Jameson Houston

No. 31, 11, 1
- Position: Cornerback

Personal information
- Born: June 30, 1996 (age 30) Austin, Texas, U.S.
- Listed height: 5 ft 11 in (1.80 m)
- Listed weight: 200 lb (91 kg)

Career information
- High school: St. Michael's Catholic Academy (Austin)
- College: Baylor
- NFL draft: 2020: undrafted

Career history
- Cleveland Browns (2020)*; Carolina Panthers (2020)*; Philadelphia Eagles (2020); Jacksonville Jaguars (2021)*; Michigan Panthers (2022); Seattle Seahawks (2022)*; Vegas Vipers (2023)*; San Antonio Brahmas (2023); Minnesota Vikings (2023)*;
- * Offseason or practice squad member only
- Stats at Pro Football Reference

= Jameson Houston =

American football player (born 1996)

Jameson Houston (born June 30, 1996) is an American former professional football cornerback. He played college football at Baylor.

==Professional career==
===Cleveland Browns===
Houston was signed by the Cleveland Browns as an undrafted free agent. He was waived by the Browns on August 10, 2020.

===Carolina Panthers===
Houston was signed by the Carolina Panthers on August 28, 2020, after participating in a tryout, re-uniting him with his college coach Matt Rhule. He was waived on September 7, 2020, during final roster cuts.

===Philadelphia Eagles===
Houston was brought in for a tryout with the Philadelphia Eagles on November 20, 2020, and was signed to the team's practice squad on November 25. He was elevated to the active roster on December 12, December 19, and January 3, 2021, for the team's weeks 14, 15, and 17 games against the New Orleans Saints, Arizona Cardinals, and Washington Football Team, and reverted to the practice squad after each game. He signed a reserve/future contract with the Eagles on January 4, 2021.

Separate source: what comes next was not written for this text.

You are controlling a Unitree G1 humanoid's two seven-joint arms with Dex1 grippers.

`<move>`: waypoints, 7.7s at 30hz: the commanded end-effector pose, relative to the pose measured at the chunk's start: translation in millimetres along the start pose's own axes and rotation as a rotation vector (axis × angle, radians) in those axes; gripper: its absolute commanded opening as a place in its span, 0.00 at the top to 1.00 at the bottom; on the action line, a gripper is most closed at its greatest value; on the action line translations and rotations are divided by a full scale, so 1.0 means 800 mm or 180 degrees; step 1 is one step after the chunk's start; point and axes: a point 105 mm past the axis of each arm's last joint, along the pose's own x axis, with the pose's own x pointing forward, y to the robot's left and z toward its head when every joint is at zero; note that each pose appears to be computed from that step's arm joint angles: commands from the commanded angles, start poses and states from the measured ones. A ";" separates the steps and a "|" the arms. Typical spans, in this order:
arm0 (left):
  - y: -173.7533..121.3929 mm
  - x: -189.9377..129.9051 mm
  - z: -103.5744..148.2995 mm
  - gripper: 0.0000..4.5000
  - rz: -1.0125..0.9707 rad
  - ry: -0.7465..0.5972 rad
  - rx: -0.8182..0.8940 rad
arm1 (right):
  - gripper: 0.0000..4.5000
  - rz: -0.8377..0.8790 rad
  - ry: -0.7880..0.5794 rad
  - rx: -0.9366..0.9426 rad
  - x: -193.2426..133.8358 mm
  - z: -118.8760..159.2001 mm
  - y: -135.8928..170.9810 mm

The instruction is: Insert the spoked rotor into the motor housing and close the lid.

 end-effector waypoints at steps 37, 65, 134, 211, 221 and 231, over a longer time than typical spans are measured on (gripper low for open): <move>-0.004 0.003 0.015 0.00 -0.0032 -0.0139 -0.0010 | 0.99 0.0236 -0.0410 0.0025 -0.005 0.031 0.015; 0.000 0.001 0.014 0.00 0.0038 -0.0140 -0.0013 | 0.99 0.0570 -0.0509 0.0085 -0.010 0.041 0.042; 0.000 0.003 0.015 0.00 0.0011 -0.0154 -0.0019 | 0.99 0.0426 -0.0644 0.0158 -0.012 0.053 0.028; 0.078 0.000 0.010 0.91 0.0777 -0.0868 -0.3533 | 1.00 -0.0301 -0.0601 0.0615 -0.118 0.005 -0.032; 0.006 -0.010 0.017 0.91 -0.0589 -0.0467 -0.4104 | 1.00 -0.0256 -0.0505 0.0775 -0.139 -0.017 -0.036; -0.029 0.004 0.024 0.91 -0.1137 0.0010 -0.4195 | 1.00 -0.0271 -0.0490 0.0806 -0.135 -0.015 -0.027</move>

===Jacksonville Jaguars===
On May 18, 2021, Houston was traded to the Jacksonville Jaguars along with a 2023 sixth-round pick in exchange for Josiah Scott. He was waived on August 24, 2021.

===Michigan Panthers===
Houston was selected with the fifth pick of the ninth round of the 2022 USFL draft by the Michigan Panthers.

===Seattle Seahawks===
On August 10, 2022, Houston signed with the Seattle Seahawks. He was waived on August 28.

===Vegas Vipers===
Houston was one of the defensive backs selected by the Vegas Vipers in the 2023 XFL draft. He was released during final roster cuts.

=== San Antonio Brahmas ===
Houston signed with the San Antonio Brahmas on April 11, 2023. He was released on July 10, 2023.

===Minnesota Vikings===
On August 25, 2023, Houston signed with the Minnesota Vikings. He was waived on August 28, 2023.